#### [TASK REQUIREMENTS]
Find each line below containing the word "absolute" and copy it.

[[ RECORDS SHOWN, beginning ]]

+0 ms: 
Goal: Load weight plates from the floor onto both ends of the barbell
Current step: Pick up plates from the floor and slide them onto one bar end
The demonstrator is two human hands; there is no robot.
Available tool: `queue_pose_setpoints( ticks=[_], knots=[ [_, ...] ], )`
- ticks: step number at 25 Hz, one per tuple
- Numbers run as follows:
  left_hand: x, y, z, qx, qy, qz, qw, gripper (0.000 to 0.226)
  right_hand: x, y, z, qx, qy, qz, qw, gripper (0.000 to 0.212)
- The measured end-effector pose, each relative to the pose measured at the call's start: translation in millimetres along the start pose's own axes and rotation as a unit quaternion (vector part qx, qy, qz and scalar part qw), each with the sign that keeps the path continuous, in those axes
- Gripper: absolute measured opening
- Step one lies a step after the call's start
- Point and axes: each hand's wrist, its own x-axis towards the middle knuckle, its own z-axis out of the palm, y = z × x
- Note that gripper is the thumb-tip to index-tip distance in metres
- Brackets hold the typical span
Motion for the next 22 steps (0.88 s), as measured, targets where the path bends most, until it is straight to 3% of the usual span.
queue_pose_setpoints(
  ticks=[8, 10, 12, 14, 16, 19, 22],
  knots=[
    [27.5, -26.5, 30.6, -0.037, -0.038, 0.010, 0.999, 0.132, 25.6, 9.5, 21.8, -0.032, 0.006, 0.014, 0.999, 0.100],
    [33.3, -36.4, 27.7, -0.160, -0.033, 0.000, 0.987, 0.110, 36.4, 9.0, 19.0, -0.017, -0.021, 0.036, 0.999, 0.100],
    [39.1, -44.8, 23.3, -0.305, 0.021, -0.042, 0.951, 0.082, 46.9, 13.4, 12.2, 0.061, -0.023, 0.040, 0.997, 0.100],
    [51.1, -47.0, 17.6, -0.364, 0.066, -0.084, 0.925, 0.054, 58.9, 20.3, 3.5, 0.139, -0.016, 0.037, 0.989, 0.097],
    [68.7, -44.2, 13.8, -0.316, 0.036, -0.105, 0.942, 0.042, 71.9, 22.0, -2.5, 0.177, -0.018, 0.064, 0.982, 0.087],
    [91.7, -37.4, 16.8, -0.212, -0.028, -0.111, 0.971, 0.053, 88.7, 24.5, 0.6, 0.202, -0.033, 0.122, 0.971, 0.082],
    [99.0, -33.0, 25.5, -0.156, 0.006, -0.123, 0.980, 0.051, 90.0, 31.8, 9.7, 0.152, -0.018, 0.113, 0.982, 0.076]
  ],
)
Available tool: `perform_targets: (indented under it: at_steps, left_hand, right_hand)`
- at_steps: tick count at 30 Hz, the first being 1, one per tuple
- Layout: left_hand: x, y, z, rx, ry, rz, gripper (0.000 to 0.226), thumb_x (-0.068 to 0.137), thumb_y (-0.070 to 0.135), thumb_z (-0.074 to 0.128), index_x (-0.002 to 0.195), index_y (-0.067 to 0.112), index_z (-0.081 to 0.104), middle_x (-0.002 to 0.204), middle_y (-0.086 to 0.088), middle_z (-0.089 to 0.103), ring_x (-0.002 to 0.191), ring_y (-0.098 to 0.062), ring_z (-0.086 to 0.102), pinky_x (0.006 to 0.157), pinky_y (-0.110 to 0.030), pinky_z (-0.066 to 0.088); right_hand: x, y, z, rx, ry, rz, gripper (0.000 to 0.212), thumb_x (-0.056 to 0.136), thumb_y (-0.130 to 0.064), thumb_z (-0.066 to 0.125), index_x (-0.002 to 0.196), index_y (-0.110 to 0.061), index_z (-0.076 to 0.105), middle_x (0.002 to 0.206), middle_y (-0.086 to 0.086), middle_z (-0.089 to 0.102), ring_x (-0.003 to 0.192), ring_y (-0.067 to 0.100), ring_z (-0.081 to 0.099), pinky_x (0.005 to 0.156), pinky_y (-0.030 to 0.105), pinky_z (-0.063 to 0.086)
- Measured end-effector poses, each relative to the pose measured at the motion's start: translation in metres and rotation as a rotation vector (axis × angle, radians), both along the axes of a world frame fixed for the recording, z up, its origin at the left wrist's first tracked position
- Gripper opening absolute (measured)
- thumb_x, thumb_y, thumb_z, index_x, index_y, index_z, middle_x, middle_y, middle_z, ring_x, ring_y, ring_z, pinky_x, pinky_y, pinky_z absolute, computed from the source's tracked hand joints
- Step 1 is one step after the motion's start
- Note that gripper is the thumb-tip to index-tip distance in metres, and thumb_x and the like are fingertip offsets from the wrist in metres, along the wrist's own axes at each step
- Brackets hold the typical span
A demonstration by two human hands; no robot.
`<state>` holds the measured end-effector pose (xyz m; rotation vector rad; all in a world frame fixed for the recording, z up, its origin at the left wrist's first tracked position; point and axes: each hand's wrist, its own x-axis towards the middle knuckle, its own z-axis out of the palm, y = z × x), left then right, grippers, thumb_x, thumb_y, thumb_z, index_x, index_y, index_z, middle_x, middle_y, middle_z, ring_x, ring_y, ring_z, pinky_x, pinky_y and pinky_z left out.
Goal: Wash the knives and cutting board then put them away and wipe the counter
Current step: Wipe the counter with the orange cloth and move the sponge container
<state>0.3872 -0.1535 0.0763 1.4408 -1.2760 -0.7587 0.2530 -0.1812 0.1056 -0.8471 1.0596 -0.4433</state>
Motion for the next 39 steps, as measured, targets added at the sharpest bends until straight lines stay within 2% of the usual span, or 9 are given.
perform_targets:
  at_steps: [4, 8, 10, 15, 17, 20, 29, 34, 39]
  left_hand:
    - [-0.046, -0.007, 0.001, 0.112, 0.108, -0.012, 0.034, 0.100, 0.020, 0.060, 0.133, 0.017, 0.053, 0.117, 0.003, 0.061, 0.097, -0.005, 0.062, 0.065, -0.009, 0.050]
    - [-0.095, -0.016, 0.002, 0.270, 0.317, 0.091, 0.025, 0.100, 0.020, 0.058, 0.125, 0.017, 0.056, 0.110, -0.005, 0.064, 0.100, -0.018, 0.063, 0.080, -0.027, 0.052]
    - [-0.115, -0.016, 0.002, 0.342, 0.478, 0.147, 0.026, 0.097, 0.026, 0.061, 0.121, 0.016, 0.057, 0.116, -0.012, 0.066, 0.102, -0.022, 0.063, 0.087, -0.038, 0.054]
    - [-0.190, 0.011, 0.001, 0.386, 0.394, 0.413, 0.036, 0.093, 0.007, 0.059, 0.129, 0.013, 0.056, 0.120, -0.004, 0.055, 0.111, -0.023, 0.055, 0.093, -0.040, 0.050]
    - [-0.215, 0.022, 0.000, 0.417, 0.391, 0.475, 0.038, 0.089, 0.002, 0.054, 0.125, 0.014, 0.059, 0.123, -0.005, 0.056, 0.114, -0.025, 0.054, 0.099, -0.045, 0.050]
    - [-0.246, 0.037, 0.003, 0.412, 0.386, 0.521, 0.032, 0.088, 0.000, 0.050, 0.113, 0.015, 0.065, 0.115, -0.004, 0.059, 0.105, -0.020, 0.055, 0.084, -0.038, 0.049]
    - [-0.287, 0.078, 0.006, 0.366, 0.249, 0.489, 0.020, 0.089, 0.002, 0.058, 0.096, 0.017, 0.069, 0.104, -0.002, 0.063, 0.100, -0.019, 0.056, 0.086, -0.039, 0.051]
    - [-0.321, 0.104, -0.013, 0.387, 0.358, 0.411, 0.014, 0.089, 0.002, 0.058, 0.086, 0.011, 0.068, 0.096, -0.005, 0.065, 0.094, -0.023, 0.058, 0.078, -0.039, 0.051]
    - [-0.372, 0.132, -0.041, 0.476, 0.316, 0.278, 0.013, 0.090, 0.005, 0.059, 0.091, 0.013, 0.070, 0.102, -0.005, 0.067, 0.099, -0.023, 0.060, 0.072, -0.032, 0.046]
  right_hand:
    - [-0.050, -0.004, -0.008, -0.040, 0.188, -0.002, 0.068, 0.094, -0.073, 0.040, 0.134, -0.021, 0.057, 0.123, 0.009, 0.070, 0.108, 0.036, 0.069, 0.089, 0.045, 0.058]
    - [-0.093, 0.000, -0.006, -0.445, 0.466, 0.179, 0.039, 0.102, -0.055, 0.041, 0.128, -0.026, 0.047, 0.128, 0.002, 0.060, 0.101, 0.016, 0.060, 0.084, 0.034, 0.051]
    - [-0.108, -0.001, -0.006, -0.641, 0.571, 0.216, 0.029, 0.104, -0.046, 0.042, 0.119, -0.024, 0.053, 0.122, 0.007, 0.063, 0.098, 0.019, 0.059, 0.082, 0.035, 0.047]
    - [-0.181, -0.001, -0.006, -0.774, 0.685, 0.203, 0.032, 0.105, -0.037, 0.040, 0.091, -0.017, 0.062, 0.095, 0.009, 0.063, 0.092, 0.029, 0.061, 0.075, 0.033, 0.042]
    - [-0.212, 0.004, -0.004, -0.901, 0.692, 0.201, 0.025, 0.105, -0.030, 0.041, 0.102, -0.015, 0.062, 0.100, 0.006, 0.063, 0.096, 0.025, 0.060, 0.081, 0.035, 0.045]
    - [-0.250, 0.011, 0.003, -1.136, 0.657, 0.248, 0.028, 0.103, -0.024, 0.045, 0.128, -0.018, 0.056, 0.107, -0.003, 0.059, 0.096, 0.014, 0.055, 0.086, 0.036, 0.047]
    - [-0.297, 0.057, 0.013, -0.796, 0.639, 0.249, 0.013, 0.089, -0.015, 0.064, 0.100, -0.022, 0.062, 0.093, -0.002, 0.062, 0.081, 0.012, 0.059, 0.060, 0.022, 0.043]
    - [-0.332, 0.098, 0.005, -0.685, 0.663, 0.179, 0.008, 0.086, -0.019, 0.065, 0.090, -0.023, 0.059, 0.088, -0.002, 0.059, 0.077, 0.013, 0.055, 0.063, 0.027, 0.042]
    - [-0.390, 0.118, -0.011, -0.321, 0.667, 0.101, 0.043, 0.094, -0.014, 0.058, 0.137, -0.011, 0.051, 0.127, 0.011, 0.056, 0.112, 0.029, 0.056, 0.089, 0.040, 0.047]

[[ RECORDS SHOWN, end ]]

#### [RESULT]
- Gripper: absolute measured opening
- Gripper opening absolute (measured)
- thumb_x, thumb_y, thumb_z, index_x, index_y, index_z, middle_x, middle_y, middle_z, ring_x, ring_y, ring_z, pinky_x, pinky_y, pinky_z absolute, computed from the source's tracked hand joints

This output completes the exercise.